THE TASK:
Please give again exactly the lines from the top of the material through the line with "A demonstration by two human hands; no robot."; omit each picture.
● ● ● ● ●
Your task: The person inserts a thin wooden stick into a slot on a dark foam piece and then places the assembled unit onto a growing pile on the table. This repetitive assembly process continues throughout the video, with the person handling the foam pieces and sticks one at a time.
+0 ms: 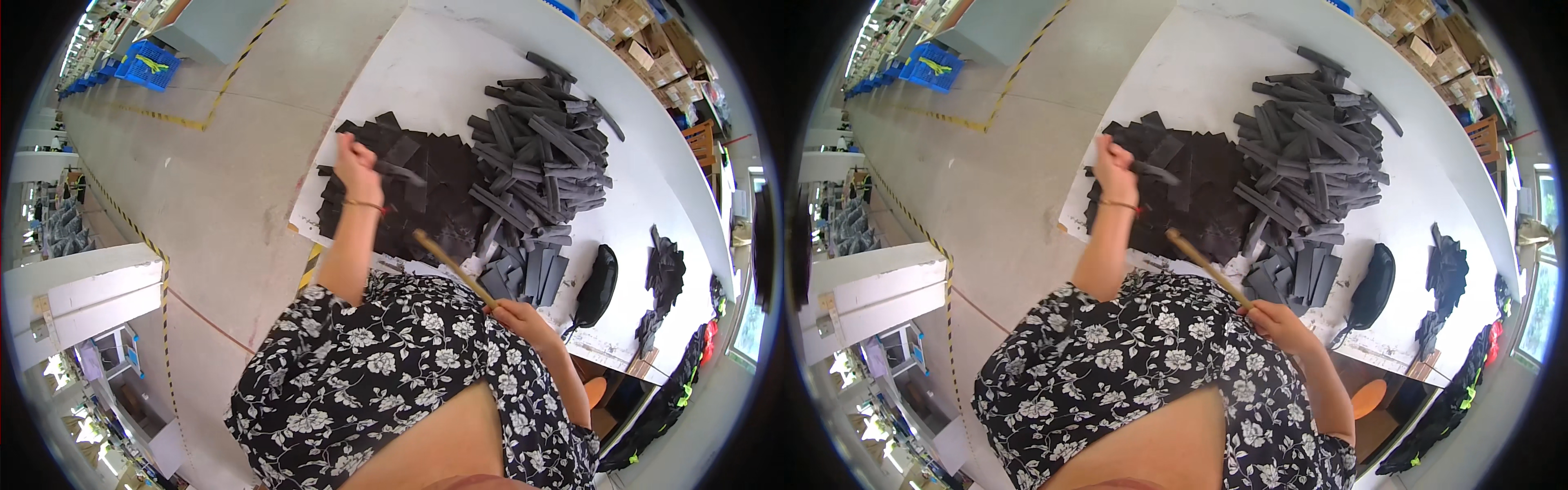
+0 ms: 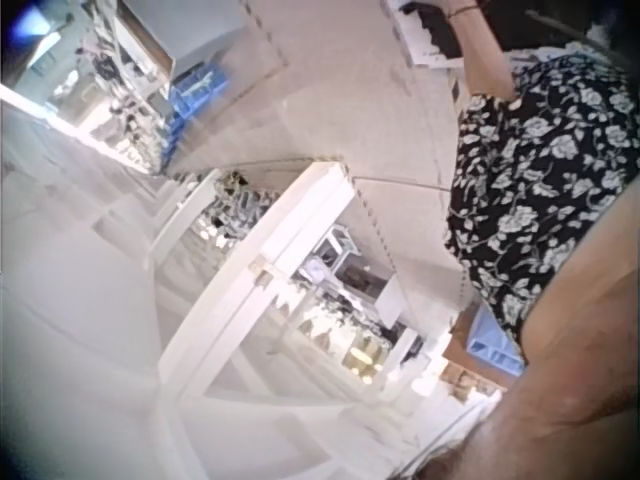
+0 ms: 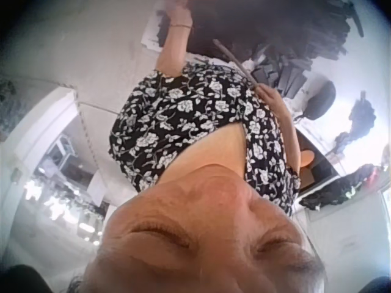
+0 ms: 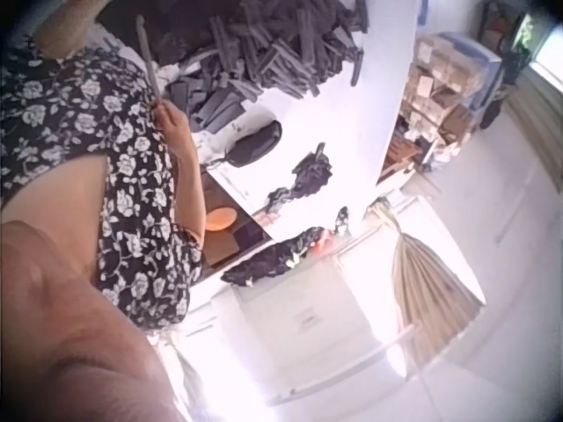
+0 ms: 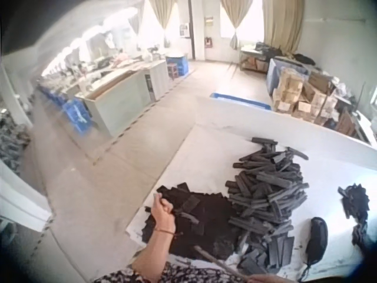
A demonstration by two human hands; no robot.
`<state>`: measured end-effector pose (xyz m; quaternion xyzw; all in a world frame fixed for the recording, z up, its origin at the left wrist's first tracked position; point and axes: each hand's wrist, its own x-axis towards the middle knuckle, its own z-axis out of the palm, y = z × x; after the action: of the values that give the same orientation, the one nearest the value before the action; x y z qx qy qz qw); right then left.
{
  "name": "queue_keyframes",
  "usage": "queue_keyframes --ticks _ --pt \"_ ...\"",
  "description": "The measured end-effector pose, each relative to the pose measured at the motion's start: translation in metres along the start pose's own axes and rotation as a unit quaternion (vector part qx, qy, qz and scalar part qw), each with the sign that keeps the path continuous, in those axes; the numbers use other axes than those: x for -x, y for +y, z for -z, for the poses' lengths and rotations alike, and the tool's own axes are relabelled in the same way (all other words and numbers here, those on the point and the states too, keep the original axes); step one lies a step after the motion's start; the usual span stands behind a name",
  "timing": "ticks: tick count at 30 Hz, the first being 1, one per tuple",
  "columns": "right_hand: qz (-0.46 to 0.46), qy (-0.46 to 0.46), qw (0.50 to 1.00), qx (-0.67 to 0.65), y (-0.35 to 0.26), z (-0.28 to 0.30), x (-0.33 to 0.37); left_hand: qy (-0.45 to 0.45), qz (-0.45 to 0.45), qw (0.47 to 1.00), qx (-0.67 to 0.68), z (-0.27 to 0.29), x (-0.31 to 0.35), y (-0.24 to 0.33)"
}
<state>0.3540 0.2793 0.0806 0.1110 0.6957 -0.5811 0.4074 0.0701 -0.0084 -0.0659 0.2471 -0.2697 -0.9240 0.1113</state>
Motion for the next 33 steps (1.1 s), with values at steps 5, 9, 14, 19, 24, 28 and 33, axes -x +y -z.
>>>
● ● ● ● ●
WRITTEN SOLUTION:
Your task: The person inserts a thin wooden stick into a slot on a dark foam piece and then places the assembled unit onto a growing pile on the table. This repetitive assembly process continues throughout the video, with the person handling the foam pieces and sticks one at a time.
+0 ms: 
+0 ms: 
+0 ms: 
+0 ms: 
+0 ms: 
A demonstration by two human hands; no robot.

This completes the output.